Watchdogs urge more defense contractor accountability as DoD seeks ethics waivers for Esper

Twenty-five watchdog groups want Congress to considering clamping down on defense contractors.

Twenty-five government watchdog organizations are urging Congress to clean up the Defense Department in its most recent defense authorization bill.

The letter, — obtained by Federal News Network and signed by the Project on Government Oversight (POGO), Public Citizen and Citizens for Responsibility and Ethics in Washington and others – advocates for a handful of amendments to the House version of 2020 defense authorization bill.

The House Rules Committee will rule Tuesday on which of the nearly 700 proposed amendments are to be debated on the floor or wrapped into the bill by unanimous consent.

The letter comes as DoD is trying to wrangle its own ethics issues surrounding the presumptive nominee for defense secretary.

“The American people should have confidence that national security officials are making decisions based on what’s best for the national defense of the country,” The letter, drafted by POGO, stated. “Unfortunately, our current system allows private interests to be put ahead of protecting national interests. Most voters support reforms like these and have a right to know who is seeking to influence the Pentagon — whether they’re foreign governments or big defense contractors. That’s why Congress should take concrete steps now to clean up Washington by passing these commonsense ethics reforms for the Pentagon.”

One amendment, proposed by House Armed Services Personnel Subcommittee Chairwoman Jackie Speier (D-Calif.) would require DoD to maintain a database of defense officials who leave to work for defense contractors.

“This amendment would make the Pentagon’s existing revolving door database available to the public online and extend the post-employment information in the database from two to four years,” the letter states.

Another amendment from Rep. Jan Schakowsky (D-Ill.) would increase disclosure from defense contractors about the contacts between their employees and the Pentagon.

Schakowsky’s amendment is inspired by the fact that 52 contractors employ nearly 2,500 former DoD acquisition officials.

Rep. Dean Phillips (D-Minn.) introduced an amendment closing loopholes in the existing “cool-off” periods that prevent government officials from going to contractors they worked with while in the Pentagon.

Currently, senior Air Force acquisition officials can award contracts to a defense contractor and then join that same company without a cooling-off period, as long as they don’t go to the specific division within the company that received the contract.

Phillips’ amendment would put an end to that, and prevent former contractor employees from overseeing their former employer after becoming a federal official.

The amendment goes further in requiring contractors to certify ethics compliance of former DoD senior officials and flag officers that they employ.

“These reforms are practical, not political. We urge both democrats and republicans to set aside partisan politics and stand up for a more ethical and effective national defense now,” the letter states.

DoD leadership vacancy

While the letter addresses many contractor issues, DoD is dealing with some internal issues regarding its top position.

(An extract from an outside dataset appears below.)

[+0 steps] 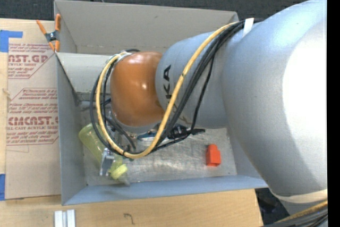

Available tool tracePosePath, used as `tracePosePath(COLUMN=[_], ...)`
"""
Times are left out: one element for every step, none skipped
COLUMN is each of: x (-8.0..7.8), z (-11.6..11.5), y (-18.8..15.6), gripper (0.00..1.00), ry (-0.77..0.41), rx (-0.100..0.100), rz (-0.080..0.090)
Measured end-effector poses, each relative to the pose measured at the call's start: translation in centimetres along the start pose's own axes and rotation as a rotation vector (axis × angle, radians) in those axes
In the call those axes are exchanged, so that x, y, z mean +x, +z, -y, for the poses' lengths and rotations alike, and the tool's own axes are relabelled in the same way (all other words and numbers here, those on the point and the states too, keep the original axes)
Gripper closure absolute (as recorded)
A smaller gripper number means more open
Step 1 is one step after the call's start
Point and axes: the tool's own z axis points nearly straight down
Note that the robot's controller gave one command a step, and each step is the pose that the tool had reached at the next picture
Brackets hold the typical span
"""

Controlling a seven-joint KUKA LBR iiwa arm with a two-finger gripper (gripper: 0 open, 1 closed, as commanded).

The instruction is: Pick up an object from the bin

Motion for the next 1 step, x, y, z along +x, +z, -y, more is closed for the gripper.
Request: tracePosePath(x=[-0.16], z=[-0.36], y=[2.72], gripper=[0.00], ry=[0.011], rx=[0.007], rz=[-0.001])
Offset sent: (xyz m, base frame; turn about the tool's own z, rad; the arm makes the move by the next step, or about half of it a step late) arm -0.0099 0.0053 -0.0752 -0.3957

The White House and Congress have until July 30 to confirm a new defense secretary or the Pentagon will be in breach of the Vacancies Act. The position will then have been vacant of a confirmed official for 210 days, the maximum allowed under the act without the Senate rejecting a potential nominee.

That means the White House and Senate have 12 legislative days to confirm a new secretary.

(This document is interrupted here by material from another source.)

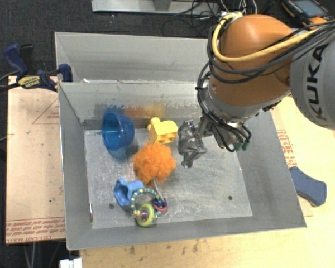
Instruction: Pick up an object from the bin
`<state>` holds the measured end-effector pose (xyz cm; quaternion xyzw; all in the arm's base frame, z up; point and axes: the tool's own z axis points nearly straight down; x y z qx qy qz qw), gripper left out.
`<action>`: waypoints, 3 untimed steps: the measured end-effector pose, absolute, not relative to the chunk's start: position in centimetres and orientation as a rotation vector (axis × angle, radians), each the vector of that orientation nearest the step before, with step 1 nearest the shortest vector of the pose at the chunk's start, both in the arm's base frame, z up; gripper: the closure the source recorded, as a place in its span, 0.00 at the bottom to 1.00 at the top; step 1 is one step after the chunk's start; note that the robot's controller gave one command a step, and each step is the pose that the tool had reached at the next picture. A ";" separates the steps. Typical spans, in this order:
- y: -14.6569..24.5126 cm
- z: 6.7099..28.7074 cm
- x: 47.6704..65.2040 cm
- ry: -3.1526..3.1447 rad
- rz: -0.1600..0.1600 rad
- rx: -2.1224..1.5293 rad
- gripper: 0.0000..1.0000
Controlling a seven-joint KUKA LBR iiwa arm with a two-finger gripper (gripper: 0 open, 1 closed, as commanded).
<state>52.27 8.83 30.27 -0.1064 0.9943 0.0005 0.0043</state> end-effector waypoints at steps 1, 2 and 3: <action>8.8 30.1 52.2 3.120 0.001 -0.335 1.00; 7.8 28.4 51.6 3.101 0.003 -0.433 1.00; 9.3 20.0 49.2 3.016 0.003 -0.878 0.00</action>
Offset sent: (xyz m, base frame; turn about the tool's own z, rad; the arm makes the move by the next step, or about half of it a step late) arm -0.0368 -0.0663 -0.0963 -0.2975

Army Secretary Mark Esper is currently acting defense secretary, however, there are a few hoops he must jump through to be confirmed.

First, the White House still has not officially nominated Esper. If Esper is nominated, he will have to step down from his acting position while under consideration.

Another hurdle Esper must face is Senate concerns about his dealings with Raytheon. Esper was a lobbyist for Raytheon before joining the Trump administration. He sold his stock in 2018. However, Esper is still entitled to at least $1 million in deferred compensation after 2022, according to his agreement with the Office of Government Ethics.

Bloomberg first reported Tuesday that Esper is proposing new exceptions to his pledge to recuse himself from decisions involving Raytheon. Those exceptions include situations where a DoD official and an ethics officer deem Esper’s participation in a decision regarding Raytheon is so important that it connect be referred to another official, according to the article.

Those exceptions likely signal that the White House is preparing to nominate him.

If the Pentagon violates the Vacancies Act then Esper will be forced to step down from his acting role.